Foolishness is bound in the heart of a child;

but the rod of correction shall drive it far from him.

… Thou shalt beat the child with the rod and so deliver his soul from hell.

Proverbs 22:15, 23:14

Churchill and his successors were continuing a trend not creating it. The most symbolic year was 1902: it was an end and a beginning. Newgate prison was demolished, ending an eight-hundred-year history of penal notoriety, and the first institution for juvenile-adults, handsomely funded by Asquith who was then Chancellor of the Exchequer, was opened by Ruggles-Brise on the site of an old convict prison – an annexe of Chatham – in Borstal in Kent, starting sixty years of penal optimism.

He was not the first or only reformer who wanted to divert children from the penal system and help juveniles on the cusp of crime.
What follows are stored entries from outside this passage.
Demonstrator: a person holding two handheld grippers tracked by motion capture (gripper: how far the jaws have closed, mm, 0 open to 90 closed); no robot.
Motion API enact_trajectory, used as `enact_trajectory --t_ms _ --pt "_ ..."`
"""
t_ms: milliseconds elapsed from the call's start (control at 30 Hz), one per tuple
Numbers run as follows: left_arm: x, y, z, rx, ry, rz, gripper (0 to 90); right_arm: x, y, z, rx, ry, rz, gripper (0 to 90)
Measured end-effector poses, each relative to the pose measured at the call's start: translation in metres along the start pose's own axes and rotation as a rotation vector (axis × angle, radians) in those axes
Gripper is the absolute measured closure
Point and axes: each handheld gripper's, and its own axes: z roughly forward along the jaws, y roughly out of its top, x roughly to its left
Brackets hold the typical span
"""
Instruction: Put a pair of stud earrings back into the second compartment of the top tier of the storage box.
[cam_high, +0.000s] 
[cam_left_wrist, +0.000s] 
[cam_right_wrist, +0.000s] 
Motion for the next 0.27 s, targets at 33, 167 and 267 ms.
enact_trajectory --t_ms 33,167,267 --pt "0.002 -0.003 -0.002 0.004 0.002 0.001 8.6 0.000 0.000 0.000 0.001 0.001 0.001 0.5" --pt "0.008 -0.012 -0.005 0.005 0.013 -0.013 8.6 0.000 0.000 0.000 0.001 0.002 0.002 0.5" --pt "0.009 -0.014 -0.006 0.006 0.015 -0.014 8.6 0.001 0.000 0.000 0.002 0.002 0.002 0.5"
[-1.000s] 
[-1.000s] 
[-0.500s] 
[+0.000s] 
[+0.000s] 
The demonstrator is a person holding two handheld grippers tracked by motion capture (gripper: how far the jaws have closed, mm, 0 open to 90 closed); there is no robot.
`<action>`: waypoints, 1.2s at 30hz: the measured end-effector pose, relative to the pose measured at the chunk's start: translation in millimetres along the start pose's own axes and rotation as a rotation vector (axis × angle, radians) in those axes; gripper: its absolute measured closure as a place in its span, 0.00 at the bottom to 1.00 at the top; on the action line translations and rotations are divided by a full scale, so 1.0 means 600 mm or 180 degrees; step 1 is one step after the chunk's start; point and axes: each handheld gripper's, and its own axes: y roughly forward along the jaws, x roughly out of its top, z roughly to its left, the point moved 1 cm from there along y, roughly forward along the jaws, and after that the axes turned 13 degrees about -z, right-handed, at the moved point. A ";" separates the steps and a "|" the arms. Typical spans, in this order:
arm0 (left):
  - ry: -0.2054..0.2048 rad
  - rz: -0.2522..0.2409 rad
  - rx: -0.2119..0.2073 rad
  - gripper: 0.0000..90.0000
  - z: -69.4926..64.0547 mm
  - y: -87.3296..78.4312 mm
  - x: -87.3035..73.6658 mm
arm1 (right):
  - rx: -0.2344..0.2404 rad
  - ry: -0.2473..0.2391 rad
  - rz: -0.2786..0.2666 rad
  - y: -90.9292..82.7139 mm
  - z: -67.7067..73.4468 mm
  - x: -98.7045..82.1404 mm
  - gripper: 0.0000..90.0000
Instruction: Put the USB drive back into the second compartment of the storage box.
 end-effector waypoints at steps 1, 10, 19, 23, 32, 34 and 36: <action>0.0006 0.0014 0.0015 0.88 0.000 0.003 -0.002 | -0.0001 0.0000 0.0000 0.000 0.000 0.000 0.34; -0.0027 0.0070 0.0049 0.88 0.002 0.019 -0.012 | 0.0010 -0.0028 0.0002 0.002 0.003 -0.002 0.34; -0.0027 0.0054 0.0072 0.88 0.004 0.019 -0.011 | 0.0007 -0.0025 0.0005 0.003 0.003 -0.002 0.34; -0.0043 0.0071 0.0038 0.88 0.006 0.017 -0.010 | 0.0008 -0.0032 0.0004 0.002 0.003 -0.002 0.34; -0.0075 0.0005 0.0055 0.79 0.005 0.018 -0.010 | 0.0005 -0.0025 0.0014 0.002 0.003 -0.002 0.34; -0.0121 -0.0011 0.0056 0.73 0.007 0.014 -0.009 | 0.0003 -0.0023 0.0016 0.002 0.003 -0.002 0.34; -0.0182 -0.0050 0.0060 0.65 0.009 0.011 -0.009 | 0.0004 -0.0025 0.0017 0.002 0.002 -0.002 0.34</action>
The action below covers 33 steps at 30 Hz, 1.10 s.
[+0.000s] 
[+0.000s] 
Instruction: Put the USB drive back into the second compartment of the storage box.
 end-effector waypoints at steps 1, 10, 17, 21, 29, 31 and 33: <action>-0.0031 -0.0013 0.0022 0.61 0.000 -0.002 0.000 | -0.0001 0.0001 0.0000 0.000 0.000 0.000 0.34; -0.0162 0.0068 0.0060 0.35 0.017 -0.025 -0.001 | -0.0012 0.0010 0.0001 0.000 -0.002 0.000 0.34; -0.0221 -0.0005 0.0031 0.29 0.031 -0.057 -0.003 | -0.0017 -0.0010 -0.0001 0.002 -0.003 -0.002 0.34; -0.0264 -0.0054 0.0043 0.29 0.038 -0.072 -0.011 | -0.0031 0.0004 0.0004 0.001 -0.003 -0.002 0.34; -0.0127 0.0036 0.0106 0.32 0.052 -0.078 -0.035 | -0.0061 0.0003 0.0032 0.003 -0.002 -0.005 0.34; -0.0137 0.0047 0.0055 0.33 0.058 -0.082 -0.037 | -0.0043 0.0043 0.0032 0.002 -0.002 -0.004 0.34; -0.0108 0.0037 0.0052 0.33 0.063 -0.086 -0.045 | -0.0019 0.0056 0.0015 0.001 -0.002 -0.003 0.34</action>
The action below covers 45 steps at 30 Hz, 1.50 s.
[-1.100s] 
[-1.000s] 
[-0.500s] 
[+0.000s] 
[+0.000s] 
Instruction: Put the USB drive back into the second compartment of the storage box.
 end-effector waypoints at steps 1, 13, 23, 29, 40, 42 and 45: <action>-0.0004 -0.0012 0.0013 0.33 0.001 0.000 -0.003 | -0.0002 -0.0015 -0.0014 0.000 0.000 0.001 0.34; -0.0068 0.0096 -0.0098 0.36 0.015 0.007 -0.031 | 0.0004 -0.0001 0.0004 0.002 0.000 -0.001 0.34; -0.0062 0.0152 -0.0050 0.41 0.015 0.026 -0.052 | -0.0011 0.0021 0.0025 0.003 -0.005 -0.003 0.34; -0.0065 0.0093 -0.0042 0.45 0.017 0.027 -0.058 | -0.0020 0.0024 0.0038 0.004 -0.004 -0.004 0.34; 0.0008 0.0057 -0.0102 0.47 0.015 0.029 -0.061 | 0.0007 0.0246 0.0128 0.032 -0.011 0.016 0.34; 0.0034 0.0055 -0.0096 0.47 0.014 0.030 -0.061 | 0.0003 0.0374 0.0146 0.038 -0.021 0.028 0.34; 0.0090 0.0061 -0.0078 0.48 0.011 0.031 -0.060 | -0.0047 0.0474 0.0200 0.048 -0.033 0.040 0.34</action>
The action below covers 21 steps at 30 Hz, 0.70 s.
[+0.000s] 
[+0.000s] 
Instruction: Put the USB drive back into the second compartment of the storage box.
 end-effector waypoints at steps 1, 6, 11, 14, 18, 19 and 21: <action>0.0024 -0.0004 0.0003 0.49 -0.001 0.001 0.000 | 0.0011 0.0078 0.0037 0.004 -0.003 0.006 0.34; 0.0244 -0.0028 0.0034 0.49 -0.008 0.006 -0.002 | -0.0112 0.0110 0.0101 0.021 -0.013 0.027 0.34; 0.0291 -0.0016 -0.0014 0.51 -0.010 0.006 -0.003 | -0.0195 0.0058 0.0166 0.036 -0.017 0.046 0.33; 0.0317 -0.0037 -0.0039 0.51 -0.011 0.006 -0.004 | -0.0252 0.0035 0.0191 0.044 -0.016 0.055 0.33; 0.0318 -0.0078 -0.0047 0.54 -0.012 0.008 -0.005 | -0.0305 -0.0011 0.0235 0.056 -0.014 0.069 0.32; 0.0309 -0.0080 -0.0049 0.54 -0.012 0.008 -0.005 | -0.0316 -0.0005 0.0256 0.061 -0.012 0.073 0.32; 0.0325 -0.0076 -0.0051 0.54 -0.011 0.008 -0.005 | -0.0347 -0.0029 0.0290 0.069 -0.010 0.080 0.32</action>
In the second half of the eighteenth century both the Marine Society and the Philanthropic Society had established schools for waifs, strays and the children of convicts. Their work was preventive. Elizabeth Fry, Charles Dickens, Mary Carpenter, Lord Ashley, and Dr Barnardo are notable examples in the nineteenth century of those concerned about the lot of children both without and within the criminal justice system. Their ambitions were reformative as well as preventive. Ultimately many parliamentarians were persuaded to take action. As early as 1811 and 1819 parliamentary inquiries had condemned the incarceration of young children, but to little effect. Pressure grew especially when reports of a child of three being imprisoned for contempt of court, and a six-year-old homeless vagrant being kept in silent and solitary confinement, came to public attention. In 1838 the Parkhurst Prison Act created out of a former military hospital on the Isle of Wight a national ‘Reformatory’ for 120 boys under the age of twelve and 200 aged between twelve and seventeen sentenced to transportation or imprisonment. The regime was intended to be as reformative as corrective. Ten years later Redhill Farm School was established by the Philanthropic Society as an agricultural colony for boys.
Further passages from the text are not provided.